Involve everyone, even the naysayers. Cybersecurity must be a truly collaborative effort, with the involvement of government, NGOs, academics, and companies, noted Chelvachandran, mentioning that even stakeholders with objections should be included in the process.  The IEEE Industry Connections program brings together a wide variety of stakeholders to ask tough questions and work on what something could look like. Many of the issues discussed are conceptual, abstract, and the program looks at how to take the abstractions, whether from research or case studies, and build something.
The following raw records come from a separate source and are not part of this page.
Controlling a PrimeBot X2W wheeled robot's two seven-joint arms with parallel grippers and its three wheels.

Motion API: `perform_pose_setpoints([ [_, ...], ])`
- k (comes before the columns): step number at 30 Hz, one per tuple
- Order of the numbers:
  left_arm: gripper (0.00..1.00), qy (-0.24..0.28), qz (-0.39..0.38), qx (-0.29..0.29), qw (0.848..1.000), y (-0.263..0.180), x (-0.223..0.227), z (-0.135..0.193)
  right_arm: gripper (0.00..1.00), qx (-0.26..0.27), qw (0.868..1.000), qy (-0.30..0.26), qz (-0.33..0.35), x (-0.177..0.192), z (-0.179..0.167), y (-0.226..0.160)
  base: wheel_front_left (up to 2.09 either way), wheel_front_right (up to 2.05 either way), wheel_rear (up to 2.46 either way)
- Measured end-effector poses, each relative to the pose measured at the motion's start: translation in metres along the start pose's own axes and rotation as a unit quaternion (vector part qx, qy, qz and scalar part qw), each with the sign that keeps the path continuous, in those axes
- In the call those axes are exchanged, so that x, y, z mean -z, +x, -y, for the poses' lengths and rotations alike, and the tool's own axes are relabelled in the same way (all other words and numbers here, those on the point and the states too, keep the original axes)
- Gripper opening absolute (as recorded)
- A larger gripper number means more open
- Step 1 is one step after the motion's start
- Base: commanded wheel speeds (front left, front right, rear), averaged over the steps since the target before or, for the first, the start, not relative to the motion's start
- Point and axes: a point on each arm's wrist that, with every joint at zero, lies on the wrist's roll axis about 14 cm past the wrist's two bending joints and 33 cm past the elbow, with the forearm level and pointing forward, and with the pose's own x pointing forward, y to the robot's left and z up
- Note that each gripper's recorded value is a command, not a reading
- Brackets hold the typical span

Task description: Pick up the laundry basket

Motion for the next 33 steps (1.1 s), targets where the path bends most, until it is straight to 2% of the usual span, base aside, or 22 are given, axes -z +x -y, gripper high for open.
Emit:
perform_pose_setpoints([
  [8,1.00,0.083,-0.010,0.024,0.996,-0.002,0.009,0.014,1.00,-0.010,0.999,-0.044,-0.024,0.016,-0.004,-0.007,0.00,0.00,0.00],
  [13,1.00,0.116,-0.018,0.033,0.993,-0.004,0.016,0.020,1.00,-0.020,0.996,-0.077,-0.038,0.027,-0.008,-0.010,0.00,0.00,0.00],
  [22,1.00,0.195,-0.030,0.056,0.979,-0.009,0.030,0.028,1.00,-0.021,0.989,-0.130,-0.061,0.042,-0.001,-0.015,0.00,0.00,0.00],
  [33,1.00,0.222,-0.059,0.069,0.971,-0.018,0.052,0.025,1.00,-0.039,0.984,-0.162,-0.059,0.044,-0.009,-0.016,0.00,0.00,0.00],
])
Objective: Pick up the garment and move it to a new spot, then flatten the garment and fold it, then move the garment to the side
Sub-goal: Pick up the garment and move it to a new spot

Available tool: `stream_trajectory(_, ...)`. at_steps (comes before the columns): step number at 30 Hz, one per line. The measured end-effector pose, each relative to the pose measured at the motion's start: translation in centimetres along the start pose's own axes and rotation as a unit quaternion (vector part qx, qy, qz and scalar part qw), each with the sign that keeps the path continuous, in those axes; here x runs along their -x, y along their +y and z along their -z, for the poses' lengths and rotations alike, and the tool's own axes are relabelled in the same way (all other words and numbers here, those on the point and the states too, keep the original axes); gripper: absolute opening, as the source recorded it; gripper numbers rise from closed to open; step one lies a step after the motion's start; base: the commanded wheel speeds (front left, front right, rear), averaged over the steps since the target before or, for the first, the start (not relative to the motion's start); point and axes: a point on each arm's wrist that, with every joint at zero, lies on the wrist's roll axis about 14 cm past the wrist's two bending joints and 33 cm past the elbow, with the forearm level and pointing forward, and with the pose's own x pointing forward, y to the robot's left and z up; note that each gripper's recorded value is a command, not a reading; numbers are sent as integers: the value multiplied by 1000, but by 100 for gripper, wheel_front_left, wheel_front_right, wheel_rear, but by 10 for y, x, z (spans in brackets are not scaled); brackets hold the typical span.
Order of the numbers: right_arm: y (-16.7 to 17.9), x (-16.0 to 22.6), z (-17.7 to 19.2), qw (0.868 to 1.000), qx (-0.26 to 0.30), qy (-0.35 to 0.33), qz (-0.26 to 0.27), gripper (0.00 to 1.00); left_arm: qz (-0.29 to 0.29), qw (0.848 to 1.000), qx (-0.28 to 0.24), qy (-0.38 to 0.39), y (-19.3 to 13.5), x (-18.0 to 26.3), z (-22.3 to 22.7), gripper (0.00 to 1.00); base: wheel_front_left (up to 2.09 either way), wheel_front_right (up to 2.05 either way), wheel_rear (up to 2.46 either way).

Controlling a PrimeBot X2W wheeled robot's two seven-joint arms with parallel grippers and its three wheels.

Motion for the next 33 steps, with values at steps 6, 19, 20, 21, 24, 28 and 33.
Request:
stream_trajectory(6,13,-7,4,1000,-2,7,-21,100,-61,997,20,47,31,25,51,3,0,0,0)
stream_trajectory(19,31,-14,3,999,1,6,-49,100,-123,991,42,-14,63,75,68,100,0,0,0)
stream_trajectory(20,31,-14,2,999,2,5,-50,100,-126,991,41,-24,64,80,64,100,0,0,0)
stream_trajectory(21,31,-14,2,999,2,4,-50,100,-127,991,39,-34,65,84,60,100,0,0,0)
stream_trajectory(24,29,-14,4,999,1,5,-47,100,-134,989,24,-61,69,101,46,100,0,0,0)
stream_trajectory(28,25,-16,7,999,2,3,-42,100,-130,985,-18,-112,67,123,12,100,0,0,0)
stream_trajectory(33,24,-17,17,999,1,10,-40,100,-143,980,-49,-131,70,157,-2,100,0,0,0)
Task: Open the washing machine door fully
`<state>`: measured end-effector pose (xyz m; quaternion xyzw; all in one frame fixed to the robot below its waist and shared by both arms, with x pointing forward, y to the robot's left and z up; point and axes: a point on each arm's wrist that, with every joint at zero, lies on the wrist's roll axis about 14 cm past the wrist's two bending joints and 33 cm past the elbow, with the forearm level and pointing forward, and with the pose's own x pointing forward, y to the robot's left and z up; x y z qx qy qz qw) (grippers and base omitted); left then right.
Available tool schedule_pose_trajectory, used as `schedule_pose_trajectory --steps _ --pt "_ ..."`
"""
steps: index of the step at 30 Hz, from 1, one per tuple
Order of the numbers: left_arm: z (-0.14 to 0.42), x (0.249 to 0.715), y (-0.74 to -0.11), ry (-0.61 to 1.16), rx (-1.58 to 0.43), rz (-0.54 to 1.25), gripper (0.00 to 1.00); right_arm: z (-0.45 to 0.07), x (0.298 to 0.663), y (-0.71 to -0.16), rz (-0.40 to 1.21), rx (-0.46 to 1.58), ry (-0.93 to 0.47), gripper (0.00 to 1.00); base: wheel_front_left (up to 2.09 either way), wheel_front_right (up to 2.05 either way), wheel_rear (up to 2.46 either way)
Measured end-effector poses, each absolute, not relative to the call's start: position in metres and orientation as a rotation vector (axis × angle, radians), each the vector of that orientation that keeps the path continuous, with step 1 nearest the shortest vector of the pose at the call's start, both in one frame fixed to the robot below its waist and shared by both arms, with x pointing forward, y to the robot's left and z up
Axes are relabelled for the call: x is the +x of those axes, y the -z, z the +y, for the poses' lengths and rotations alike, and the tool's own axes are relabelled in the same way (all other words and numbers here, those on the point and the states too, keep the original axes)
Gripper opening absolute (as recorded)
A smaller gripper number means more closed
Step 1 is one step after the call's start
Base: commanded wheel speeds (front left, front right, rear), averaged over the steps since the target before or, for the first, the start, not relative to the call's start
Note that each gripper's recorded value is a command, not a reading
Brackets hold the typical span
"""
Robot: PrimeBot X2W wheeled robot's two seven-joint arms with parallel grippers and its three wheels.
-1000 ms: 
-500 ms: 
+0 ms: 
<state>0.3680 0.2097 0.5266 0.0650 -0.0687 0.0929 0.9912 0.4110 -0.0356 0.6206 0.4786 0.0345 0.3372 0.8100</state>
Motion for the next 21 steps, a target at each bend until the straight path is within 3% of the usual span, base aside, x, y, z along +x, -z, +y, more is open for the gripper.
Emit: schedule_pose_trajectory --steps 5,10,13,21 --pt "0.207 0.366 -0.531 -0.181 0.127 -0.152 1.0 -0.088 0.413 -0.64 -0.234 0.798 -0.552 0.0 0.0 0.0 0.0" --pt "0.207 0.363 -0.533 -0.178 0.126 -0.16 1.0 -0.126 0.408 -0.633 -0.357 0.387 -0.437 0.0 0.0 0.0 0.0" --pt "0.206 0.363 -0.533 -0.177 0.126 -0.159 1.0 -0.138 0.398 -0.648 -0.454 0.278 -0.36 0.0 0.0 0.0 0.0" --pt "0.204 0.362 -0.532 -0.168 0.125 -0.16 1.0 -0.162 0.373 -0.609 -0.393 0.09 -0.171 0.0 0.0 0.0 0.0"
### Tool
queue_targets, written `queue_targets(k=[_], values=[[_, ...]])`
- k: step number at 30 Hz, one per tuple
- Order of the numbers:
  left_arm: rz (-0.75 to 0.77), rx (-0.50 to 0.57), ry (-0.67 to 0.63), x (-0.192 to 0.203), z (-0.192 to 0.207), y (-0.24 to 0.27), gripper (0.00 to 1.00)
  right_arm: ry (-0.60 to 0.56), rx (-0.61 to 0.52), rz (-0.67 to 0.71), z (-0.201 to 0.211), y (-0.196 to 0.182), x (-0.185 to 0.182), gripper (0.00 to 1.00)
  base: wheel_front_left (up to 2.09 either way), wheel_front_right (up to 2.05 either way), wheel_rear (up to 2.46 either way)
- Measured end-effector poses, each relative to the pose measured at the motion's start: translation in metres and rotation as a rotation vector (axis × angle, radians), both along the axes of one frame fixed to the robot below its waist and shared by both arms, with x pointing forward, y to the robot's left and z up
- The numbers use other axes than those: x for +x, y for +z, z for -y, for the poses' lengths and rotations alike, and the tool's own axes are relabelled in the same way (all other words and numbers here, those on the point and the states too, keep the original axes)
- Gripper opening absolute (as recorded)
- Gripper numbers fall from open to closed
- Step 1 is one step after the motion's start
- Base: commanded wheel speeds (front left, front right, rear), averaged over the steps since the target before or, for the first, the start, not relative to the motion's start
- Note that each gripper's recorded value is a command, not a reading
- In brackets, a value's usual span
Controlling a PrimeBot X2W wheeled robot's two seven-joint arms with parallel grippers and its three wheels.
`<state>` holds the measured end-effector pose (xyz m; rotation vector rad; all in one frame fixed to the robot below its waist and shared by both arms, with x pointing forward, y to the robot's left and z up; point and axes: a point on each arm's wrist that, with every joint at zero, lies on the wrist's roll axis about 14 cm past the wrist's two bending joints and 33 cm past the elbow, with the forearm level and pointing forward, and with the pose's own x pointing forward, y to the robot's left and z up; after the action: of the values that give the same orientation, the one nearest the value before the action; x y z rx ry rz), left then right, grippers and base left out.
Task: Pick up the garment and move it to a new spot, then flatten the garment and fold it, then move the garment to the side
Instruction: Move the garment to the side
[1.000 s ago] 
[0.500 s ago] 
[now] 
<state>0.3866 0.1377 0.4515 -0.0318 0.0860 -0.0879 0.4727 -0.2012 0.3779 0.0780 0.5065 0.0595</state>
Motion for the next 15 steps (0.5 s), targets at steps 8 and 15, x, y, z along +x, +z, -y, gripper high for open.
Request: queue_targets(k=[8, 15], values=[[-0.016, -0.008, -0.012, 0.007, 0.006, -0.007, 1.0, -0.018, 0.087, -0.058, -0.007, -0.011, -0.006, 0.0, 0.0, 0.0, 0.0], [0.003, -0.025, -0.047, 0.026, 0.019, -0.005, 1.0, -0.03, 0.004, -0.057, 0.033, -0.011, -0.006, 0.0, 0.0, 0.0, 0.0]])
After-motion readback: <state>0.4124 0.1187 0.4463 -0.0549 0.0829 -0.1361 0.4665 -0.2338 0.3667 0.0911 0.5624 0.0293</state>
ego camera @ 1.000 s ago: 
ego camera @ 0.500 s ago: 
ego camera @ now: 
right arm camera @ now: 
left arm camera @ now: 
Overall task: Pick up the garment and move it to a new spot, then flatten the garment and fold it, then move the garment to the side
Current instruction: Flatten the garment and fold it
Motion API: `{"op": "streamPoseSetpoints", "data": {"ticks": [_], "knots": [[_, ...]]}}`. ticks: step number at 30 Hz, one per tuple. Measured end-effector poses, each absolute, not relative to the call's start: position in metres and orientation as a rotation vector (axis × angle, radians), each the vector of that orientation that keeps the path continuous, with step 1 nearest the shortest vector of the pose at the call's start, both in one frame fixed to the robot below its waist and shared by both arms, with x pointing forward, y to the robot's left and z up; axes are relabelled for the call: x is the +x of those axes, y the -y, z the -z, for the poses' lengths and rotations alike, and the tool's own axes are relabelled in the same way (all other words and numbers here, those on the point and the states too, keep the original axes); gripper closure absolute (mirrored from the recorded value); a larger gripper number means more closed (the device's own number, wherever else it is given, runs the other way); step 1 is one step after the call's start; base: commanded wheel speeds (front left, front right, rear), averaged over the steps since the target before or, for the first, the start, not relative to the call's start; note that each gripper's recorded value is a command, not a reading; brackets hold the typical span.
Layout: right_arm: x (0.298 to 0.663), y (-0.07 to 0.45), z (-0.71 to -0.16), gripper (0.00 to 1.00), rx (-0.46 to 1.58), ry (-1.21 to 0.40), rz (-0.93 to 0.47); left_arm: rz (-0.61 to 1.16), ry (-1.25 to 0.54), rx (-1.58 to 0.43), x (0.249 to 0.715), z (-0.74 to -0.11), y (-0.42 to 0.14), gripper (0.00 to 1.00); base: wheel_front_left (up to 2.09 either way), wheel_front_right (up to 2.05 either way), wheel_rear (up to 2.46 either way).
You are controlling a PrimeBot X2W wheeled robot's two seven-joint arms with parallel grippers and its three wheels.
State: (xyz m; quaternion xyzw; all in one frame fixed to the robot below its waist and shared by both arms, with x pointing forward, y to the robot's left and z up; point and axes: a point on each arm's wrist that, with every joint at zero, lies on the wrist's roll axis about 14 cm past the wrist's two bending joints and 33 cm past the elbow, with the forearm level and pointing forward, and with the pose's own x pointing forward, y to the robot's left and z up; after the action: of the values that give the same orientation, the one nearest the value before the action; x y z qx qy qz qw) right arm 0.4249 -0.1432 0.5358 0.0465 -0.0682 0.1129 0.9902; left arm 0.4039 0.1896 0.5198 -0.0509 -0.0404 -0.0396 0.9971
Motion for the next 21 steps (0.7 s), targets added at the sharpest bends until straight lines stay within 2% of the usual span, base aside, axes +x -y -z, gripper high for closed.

This work can then lead to standardization work which then can help govern and steer industry. 

Cybersecurity, transparency, and trust. An attendee asked: “Do you think that there is a shift in how we think about distinguishing and connecting security and safety concerns?” Yes, there has been a shift, replied Chelvachandran. We used to talk about privacy as protecting our data and our anonymity--not letting people see what we are doing. Now that our data is now already in the hands of agencies, governments, public entities, companies and others, the focus is shifting from privacy to agency, and governing who uses it and why. It might be that later on, a user decides that they don’t like the company or service anymore and they withdraw their consent for the company to use their data.  

Chelvachandran advocates for going back to “plain, straightforward, transparent ways of communicating to the user, rather than serving them countless pages of terms and conditions. We should make things “understandable” rather than “explainable” because many technologies are actually quite difficult to explain, and we could do much more interms of helping people understand who is using their data and why they are using it. 

Chelvachandran ended by emphasizing that we should not have echo chambers, with everyone agreeing to design something. “We really need to have these conversations of not just whether we can design it, but should we, and if we should, which a lot of the time I believe we should, then how do we do it in a way that's fair and transparent and representative and secure and safe? This is really where we should be at and I don't think enough of that is done.”